Senator Hillary Clinton discusses her campaign theme song.
As the top candidates Hillary Clinton, Barack Obama, and John Edwards come west this week, Clinton gets a boost for her frontrunning Democratic presidential campaign today from LA’s mayor. NWN learned yesterday morning that the touted “major announcement” this afternoon at UCLA is the endorsement of Los Angeles Mayor Antonio Villaraigosa.
It’s not a big surprise, in that Villaraigosa’s close ally, Assembly Speaker Fabian Nunez, is national co-chairman for Clinton and his former campaign manager, Ace Smith, is Clinton’s California director. Both were previously revealed here.
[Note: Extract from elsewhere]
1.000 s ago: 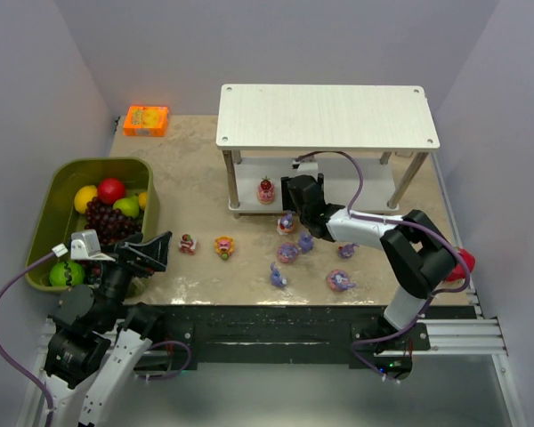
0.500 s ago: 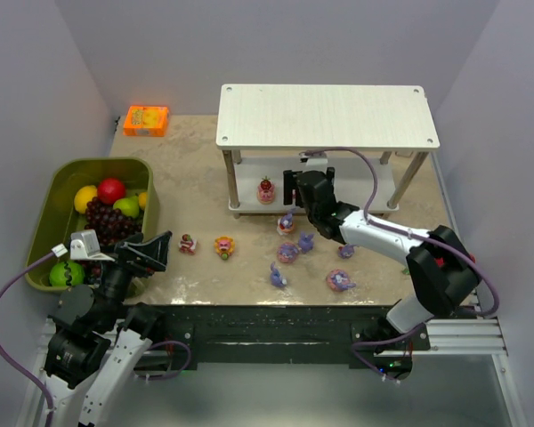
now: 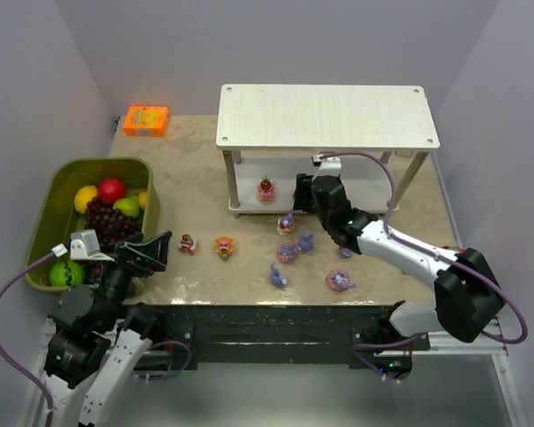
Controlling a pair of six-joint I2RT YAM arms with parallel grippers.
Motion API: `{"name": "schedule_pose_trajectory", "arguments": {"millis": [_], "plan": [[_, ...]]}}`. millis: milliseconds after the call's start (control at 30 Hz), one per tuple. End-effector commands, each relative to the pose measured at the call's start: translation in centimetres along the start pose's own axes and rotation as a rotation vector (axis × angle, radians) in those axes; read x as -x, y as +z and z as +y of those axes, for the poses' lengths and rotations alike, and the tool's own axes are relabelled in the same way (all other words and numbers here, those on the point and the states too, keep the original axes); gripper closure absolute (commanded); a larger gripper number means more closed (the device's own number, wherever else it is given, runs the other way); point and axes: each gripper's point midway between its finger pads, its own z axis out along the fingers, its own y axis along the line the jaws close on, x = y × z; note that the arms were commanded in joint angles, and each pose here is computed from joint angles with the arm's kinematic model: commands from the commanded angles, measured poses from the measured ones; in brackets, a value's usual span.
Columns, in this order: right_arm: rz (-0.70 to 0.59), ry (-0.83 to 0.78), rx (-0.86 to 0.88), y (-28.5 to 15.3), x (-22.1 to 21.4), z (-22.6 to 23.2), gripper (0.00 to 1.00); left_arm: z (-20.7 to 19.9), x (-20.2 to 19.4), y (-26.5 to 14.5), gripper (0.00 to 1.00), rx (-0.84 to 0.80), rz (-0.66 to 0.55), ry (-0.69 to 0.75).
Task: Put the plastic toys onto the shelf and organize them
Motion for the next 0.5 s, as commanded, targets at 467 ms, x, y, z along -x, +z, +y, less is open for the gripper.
{"name": "schedule_pose_trajectory", "arguments": {"millis": [467], "plan": [[0.102, -0.012, 0.359, -7.1, -4.5, 15.6, 0.18, -0.1, 0.9, -0.6, 0.00, -0.007, -0.043, -0.021]]}}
Before Clinton comes to California today, she campaigns in Nevada, meeting with the culinary workers in Las Vegas before holding a noon town hall meeting in North Las Vegas. Her town hall in Reno a few weeks ago drew a whopping 3500 people. Clinton leads in the polls in Nevada, the second-in-the-nation contest in the Democratic presidential race, where she was just endorsed by former Governor Bob Miller, the last Democrat to hold the office and a strong supporter of her husband, former President Bill Clinton.
On Thursday, Hillary Clinton gives a speech in Silicon Valley, to the Silicon Valley Leadership Group. She’ll do some California fundraising on both days.
John Edwards will also be here for fundraising. He actually has a $15 per person fundraiser on Thursday in San Jose, a way for the grassroots to get some personal access to him.
Barack Obama will be in California over the weekend for fundraising, and probably something else to be announced. Obama’s strong fundraising, which surpassed that of Clinton during the first quarter, is continuing apace.
The Villaraigosa endorsement of Hillary Clinton came after some big-time wooing on the part of the former first couple, which is ever mindful of the strong challenge being mounted by Obama. Hillary Clinton met at length with the mayor in LA. The two appeared together earlier in the year to promote an LA clean-up drive. And Bill Clinton had dinner with him in New York earlier this month when the LA mayor attended the Clinton Foundation’s climate change summit for major cities around the world.
While Villaraigosa is a major Latino political star in America, his record as an endorser is mixed. He’s also had a rougher time of it lately as mayor, with a number of things going wrong. As speaker of the California Assembly, he backed super-rich businessman Al Checchi for governor in 1998. He lost the race for the Democratic nomination in a landslide to Gray Davis.
In 2004, Villaraigosa was a national co-chairman of John Kerry’s presidential campaign, gaining valuable experience and connections. Last year, he endorsed movie director Rob Reiner’s tax-the-rich for universal preschool initiative. It lost in the California primary election, which was dominated by Democrats.
Close to home, Villaraigosa’s candidates this year for the sprawling LA Unified school board triumphed. But it took millions of dollars of spending and voters did not exactly flock to the polls in answer to the mayor’s call. The turnout in the first round of voting was an astonishingly meager 9%; in the run-off just 6%.
Endorsements have historically had limited utility in California Democratic presidential primaries, in which insurgents have at least as good a track record as do candidates of the party establishment, which Clinton is clearly becoming here. Clinton is putting together a strong conventional campaign here, staffing up early as I’ve reported and is likely to run a strong campaign geared to constituency groups with a major vote by mail operation.
While Iowa and Nevada wait to hold their presidential caucuses in mid-January, many Californians will already be voting by mail. The Clinton campaign wants to bank those votes early, and a figure like Villaraigosa, with strong appeal to Latinos and to LA area voters, may be very helpful in that regard.